Knowledge Management(KM) and its Relationship to ICM

Knowledge Management (KM)
“Knowledge Management” (KM) is an almost but not quite inter-changeable term for “Intellectual Capital Management”: ICM distinguishes itself in that it is purely driven by the aims of the organization and this in fact is the source of its powerful nature. KM is a more widely known term in Hong Kong because of the work of the Hong Kong Knowledge Management Society (founded around 1999 www.hkkms.org). In the earlier days of the introduction of ICM concepts to Hong Kong, KM was commonly associated with and driven as part of “Information Technology” or “Human Resource Management”. The term KM is also often linked to “Learning Organisation”, “Lifelong Learning” and “Continuous Improvement”.

Internationally, there are also many schools of thought regards KM, for example, “Social Network Analysis”, “Information Theory”, “Complexity Approach”, “System Thinking” and “Capacity Based Approach”. The most useful and dominant school links KM to the conversion of internalised tacit knowledge into explicit codified knowledge, thus allowing successful knowledge sharing (see Ikujiro Nonaka of Japan).

It should be noted that the term “Intellectual Capital Management”[3] (ICM) was introduced by Tom Stewart through an article on Intellectual Capital published in Fortune magazine in October 1994 after it was first mentioned in discussions in his presence. The key creators of the term ICM are: Leif Edvinsson (Sweden), Gordon Petrash (USA), Hubert St. Onge (Canada), Patrick Sullivan (USA) and their associates. The first company to adopt a full ICM approach was Skandia (a Swedish Insurance company) in the 1990s under the leadership of Leif Edvinsson. The early pioneers (seven companies that include Dow Chemical, DuPont, Hewlett-Packard, Hughes Space and Communication, Hoffman LaRoche and Skandia) also got together in January 1995 to exchange notes and formed the first ICM Gathering in Berkeley, California, USA. From the “Value Creation” stream as practiced in Europe by ICM gurus such as Leif Edvinsson and the “Value Extraction” stream as practiced by leading US companies a holistic approach now embracing value creation, value extraction and value release has emerged as a powerful business tool which is the new and more powerful form of Intellectual Capital Management practiced by far seeing organizations to stimulate long term sustainable value.

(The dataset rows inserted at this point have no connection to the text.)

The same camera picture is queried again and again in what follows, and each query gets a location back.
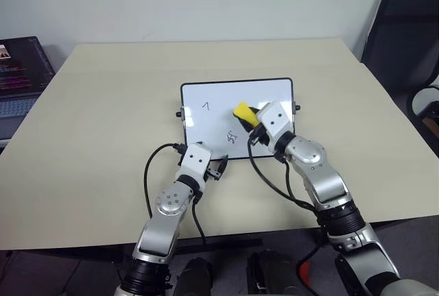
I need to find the yellow sponge eraser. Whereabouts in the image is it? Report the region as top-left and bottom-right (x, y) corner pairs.
(232, 101), (259, 129)

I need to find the black left arm short cable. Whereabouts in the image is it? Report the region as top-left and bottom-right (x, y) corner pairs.
(191, 194), (208, 246)

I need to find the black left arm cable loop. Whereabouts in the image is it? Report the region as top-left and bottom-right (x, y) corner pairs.
(143, 142), (189, 219)

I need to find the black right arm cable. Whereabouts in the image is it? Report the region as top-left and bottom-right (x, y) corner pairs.
(246, 136), (322, 215)

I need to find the red object under table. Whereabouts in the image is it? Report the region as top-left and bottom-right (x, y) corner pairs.
(296, 260), (313, 287)

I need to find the whiteboard with black frame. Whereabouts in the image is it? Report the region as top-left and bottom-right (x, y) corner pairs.
(174, 77), (302, 160)

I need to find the black mesh office chair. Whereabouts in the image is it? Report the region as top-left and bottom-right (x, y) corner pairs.
(359, 0), (439, 99)

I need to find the black table frame bar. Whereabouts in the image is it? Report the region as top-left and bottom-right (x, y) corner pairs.
(170, 238), (264, 253)

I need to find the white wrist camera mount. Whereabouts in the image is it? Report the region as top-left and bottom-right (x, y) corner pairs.
(179, 143), (214, 189)
(256, 101), (296, 147)

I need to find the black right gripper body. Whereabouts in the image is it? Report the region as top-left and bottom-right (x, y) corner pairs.
(248, 123), (272, 147)

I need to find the open grey laptop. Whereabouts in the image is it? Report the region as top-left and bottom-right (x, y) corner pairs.
(0, 36), (57, 141)

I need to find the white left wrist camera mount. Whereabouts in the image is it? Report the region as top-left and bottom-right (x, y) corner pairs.
(179, 143), (214, 189)

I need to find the dark rounded robot leg shape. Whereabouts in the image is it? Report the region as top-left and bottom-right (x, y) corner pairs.
(246, 249), (310, 296)
(174, 257), (214, 296)

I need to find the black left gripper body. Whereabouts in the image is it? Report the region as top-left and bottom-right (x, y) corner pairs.
(204, 161), (224, 183)

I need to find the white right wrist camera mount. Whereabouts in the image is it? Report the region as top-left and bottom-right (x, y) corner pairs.
(256, 101), (296, 147)

In Hong Kong, KM has yet to establish itself as a “killer management application”. It is still not perceived as something companies must do for the sake of their own long-term survival. Some say “KM” is for dreamers probably because KM practitioners in Hong Kong have yet to link “Learning” and “Sharing” to the hard nosed business of making a business profit (i.e. the emphasis on “Value Extraction” as practiced by US Companies).